Taking A Leap Of Faith When Everyone Says I Shouldn’t: A Testimony
‘Sometimes you just have to take the leap and build your wings on the way down.’
– Kobi Yamada
Want to know what’s terrifying? Leaving a job during a pandemic.
It’s the second job I’ve left behind since the pandemic began, actually.
And it wasn’t even that safe – it was a 12 month fixed-term contract.
But, on all the levels you could think of, I just couldn’t afford to stay.
That indescribable itch for ‘something else’ that I’ve had for a good number of years now just continued to get worse, and my health has been paying the price too.
Tying myself in mental and emotional knots with affecting the company involved as well as myself was taking its toll… even though they were extremely and surprisingly understanding, it got too much and I was dreading sick leave ending.

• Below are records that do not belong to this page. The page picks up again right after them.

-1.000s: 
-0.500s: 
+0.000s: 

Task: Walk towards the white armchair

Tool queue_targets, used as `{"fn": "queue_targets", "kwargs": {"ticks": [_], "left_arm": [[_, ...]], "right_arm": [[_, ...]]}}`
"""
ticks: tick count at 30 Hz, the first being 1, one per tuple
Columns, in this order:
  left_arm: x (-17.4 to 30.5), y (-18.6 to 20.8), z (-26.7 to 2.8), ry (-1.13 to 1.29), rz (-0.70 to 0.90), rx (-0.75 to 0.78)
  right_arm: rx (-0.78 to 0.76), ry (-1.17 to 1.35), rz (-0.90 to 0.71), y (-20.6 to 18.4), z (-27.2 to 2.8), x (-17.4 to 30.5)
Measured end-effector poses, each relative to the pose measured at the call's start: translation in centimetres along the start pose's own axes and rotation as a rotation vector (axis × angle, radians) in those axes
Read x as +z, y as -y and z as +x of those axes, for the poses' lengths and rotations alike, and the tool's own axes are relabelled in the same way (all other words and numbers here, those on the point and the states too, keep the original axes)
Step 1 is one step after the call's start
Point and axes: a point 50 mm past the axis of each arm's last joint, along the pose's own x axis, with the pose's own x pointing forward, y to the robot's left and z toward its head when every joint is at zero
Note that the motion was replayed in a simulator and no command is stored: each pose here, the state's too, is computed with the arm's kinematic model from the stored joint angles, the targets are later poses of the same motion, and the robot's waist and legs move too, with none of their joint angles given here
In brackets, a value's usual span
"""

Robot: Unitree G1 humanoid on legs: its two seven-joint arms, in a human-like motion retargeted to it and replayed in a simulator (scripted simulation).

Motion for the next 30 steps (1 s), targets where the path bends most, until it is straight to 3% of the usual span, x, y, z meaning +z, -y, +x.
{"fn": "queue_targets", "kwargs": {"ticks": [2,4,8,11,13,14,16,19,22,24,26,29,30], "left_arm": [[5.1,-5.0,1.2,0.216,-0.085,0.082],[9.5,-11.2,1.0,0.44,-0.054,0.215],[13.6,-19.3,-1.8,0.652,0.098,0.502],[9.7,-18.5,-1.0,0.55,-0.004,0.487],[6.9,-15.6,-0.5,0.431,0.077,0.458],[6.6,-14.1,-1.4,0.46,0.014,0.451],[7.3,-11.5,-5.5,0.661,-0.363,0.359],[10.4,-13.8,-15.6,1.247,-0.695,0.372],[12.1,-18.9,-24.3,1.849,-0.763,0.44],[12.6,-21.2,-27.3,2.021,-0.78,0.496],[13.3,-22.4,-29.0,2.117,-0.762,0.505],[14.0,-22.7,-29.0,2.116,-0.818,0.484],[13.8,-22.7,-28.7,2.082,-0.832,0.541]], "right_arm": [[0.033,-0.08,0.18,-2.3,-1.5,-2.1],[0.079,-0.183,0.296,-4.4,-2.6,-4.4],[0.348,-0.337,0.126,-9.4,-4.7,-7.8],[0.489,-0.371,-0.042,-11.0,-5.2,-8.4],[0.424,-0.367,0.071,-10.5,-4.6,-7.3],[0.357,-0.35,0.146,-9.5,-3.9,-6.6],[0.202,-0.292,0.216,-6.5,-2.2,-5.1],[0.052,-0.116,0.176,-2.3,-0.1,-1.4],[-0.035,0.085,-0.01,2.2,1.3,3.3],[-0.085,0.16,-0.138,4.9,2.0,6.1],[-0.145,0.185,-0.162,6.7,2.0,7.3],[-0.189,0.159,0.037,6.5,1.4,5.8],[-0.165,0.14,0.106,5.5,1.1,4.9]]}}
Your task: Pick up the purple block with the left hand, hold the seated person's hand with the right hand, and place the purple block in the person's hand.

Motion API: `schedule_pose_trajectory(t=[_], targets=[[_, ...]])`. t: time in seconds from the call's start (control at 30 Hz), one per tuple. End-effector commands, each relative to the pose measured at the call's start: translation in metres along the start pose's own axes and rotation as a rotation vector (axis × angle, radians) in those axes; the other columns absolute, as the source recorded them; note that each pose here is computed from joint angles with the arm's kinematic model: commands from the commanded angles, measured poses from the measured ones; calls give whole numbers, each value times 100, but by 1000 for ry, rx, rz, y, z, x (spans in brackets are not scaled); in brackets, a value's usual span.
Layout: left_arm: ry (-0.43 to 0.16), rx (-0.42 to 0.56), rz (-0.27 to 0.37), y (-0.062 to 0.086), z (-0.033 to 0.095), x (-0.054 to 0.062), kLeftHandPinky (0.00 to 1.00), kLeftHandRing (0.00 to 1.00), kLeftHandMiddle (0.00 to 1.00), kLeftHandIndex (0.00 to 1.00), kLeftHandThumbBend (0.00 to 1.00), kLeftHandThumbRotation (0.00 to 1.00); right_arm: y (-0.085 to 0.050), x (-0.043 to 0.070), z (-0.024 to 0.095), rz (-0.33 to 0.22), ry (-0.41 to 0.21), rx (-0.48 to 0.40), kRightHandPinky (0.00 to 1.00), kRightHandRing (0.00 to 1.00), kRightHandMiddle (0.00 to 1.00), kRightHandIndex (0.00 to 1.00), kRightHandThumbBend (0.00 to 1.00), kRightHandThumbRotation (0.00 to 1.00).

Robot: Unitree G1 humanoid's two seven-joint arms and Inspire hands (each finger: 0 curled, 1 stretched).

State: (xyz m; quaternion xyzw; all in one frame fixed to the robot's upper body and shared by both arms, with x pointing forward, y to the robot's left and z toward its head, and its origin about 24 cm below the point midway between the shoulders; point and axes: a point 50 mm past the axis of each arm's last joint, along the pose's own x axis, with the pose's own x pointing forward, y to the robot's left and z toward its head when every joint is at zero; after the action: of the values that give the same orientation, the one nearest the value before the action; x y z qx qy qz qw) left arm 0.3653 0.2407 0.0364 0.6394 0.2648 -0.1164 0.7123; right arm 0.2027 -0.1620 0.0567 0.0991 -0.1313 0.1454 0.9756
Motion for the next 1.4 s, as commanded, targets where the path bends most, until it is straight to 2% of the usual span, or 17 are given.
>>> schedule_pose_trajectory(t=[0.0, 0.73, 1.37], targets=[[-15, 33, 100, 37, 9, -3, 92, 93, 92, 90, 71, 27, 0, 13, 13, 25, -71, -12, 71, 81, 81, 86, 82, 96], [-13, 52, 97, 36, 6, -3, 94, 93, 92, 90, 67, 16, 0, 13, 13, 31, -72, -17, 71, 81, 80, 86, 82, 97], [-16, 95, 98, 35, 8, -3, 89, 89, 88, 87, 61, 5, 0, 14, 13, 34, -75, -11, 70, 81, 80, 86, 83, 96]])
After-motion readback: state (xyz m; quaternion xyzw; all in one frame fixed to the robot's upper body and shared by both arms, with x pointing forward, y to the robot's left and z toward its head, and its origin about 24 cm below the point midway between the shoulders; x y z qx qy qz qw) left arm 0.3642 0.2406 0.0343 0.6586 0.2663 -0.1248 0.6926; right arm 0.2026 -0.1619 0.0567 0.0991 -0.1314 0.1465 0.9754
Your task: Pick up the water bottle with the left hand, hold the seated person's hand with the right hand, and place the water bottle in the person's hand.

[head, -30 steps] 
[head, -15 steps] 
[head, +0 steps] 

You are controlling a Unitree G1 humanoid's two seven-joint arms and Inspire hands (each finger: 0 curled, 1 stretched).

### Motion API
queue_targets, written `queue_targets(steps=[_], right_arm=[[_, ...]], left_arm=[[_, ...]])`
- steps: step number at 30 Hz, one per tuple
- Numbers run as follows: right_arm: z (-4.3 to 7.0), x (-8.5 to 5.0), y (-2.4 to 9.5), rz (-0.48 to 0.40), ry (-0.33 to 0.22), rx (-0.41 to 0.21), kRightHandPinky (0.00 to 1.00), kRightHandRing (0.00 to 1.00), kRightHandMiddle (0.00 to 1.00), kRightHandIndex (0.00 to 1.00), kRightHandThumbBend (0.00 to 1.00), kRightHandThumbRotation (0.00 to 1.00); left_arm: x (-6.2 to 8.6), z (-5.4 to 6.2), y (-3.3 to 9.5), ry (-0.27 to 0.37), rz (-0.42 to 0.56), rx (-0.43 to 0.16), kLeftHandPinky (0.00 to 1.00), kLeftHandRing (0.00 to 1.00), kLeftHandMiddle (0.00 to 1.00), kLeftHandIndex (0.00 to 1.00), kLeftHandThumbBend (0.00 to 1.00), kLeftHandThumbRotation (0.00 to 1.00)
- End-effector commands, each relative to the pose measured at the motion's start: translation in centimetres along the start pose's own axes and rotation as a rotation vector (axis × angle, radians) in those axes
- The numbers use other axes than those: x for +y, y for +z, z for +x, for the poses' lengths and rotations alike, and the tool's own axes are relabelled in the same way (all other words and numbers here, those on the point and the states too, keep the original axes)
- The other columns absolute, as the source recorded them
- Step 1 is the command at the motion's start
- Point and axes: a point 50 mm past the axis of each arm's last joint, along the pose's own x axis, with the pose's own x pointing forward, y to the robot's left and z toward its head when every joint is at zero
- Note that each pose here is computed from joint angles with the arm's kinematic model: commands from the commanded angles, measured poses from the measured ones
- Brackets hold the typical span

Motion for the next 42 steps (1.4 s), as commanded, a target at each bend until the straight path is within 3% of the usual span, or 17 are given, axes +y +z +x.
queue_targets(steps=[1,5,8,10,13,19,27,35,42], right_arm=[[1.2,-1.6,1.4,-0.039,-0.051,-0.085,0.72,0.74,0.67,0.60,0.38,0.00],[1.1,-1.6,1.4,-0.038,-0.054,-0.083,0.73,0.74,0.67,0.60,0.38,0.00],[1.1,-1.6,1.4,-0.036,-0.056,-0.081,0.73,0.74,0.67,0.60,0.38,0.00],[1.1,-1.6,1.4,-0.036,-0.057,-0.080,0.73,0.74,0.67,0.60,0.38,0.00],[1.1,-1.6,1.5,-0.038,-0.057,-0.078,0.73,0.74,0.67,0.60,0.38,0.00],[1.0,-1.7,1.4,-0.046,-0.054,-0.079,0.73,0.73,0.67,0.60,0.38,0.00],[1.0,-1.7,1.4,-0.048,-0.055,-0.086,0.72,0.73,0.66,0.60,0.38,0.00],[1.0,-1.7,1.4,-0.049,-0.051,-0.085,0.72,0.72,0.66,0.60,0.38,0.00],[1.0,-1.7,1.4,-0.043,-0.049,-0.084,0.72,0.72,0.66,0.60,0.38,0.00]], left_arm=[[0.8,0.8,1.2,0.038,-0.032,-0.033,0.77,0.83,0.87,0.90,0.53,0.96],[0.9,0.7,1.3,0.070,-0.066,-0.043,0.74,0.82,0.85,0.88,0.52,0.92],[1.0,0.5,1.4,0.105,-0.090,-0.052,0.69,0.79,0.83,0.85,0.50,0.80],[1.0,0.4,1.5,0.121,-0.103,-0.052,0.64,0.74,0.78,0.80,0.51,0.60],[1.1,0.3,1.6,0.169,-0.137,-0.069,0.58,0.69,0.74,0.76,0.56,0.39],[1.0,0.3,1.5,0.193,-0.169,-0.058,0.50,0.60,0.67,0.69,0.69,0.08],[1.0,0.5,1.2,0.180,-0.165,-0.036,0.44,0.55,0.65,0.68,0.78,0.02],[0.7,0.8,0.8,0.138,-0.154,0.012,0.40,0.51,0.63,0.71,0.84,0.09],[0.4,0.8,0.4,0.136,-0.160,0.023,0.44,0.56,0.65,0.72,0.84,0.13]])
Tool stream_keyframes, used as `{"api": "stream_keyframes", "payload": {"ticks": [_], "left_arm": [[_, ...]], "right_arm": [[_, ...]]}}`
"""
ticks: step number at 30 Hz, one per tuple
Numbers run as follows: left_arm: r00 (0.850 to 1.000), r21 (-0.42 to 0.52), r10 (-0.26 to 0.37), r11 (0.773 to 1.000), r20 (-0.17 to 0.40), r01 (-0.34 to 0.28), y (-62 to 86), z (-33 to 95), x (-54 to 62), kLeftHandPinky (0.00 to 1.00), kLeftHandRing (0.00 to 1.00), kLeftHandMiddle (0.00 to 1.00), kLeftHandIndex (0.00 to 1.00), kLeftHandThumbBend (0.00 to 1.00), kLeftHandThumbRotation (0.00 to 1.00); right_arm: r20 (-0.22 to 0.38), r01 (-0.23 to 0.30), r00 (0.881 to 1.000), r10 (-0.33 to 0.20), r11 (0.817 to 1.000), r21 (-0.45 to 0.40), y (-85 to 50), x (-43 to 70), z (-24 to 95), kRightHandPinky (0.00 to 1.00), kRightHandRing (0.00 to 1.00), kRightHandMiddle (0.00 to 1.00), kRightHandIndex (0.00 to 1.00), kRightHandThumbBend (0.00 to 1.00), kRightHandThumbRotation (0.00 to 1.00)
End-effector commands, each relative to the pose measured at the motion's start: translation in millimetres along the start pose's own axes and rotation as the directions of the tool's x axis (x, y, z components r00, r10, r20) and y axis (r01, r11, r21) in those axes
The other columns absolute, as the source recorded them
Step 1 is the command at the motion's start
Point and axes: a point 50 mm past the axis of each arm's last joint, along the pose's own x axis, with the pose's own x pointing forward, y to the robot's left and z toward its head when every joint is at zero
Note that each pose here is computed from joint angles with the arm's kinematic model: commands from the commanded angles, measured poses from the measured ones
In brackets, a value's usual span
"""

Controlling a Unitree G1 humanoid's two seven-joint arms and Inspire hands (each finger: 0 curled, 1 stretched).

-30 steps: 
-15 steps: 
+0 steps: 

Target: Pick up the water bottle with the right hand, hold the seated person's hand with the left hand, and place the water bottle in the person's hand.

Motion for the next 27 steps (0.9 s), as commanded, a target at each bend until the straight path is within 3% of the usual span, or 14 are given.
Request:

They went above and beyond for me… but what happens when that isn’t enough?
Most folk I’ve spoken to about this have advised me against leaving my job, because pandemic.
I get it: the economy is in bad shape, thousands are losing jobs that they actively want to keep… and yet here’s me voluntarily burning through TWO jobs in 2021.
Nothing is ‘back to normal’ yet, so hang on to what you’ve got, or you’re mad. Why would anyone take a leap of faith right now?
I am extremely fortunate: I’m still young, I have an education and writing skills, a roof over my head, savings to get me by for a little while before I need to start begging, good people around me, and a (shaky) belief in myself.
And while I’m not an expert in anything except previously going for what I want, I want to achieve what my heart wants, and that is something that is as yet unknown to me.
Now that is difficult and frightening to put solid trust in when you’ve been stealthily conditioned as a human being to never take any risks, of any kind, ever, because ultimately you might die as a result.
Questions I am constantly asking myself:
- Am I crazy?
- Why take a leap of faith now?
- Is this a mistake?
- Am I a mistake?
- Will my life change, or stay the same?
- Is this a… ‘rebirth’?
- Is this all just a glitch in the matrix?
- Have I been called to some kind of higher experiment by Spirit?
- Will I find success somehow, or fail miserably and die alone, destitute and drinking from puddles of muddy rainwater?
I don’t know.
And I am most certainly jumping before I feel ready.
But although I feel alone on many levels on this petrifying blind leap of faith, I know that I have myself.
Even if I feel small and insignificant.
So here I am, Universe, show me what it is that you want from me.